Every line from the one with "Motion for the" through the end of the material should be written out character for character. Lines before it are excluded.

COLLECTED DATA |
******************************
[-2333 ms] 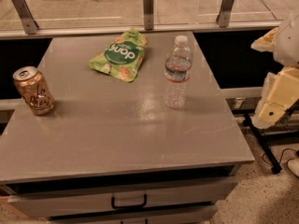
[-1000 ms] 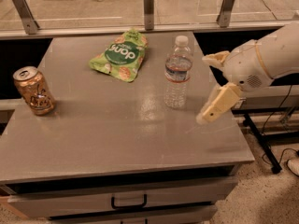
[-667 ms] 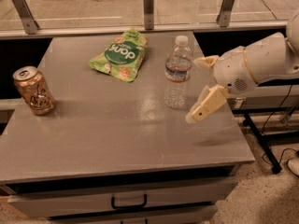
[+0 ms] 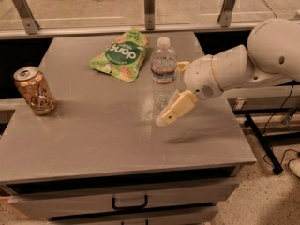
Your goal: Knock water bottle over
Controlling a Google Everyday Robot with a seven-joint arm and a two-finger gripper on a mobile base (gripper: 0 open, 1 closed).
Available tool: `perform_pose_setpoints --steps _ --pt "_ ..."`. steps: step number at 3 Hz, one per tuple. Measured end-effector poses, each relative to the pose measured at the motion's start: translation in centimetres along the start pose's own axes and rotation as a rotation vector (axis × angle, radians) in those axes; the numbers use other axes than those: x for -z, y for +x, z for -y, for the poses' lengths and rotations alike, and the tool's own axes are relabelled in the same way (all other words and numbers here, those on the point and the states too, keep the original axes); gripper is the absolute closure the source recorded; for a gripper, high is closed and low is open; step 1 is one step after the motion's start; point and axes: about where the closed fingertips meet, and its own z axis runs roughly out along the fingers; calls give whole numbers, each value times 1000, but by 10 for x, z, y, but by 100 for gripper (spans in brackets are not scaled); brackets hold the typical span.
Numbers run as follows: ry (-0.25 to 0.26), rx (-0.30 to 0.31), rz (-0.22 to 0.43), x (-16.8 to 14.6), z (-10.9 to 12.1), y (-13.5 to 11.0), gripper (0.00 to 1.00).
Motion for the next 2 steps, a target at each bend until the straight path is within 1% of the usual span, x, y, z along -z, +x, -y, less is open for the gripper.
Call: perform_pose_setpoints --steps 1,2 --pt "-14 26 37 -27 -1 -24 0" --pt "-33 89 66 -57 -6 -69 0"
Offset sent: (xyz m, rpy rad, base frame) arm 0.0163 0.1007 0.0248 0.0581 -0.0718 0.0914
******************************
ANSWER TO THE EXERCISE |
Motion for the next 2 steps, a target at each bend until the straight path is within 1% of the usual span, x, y, z along -z, +x, -y, less is open for the gripper.
Call: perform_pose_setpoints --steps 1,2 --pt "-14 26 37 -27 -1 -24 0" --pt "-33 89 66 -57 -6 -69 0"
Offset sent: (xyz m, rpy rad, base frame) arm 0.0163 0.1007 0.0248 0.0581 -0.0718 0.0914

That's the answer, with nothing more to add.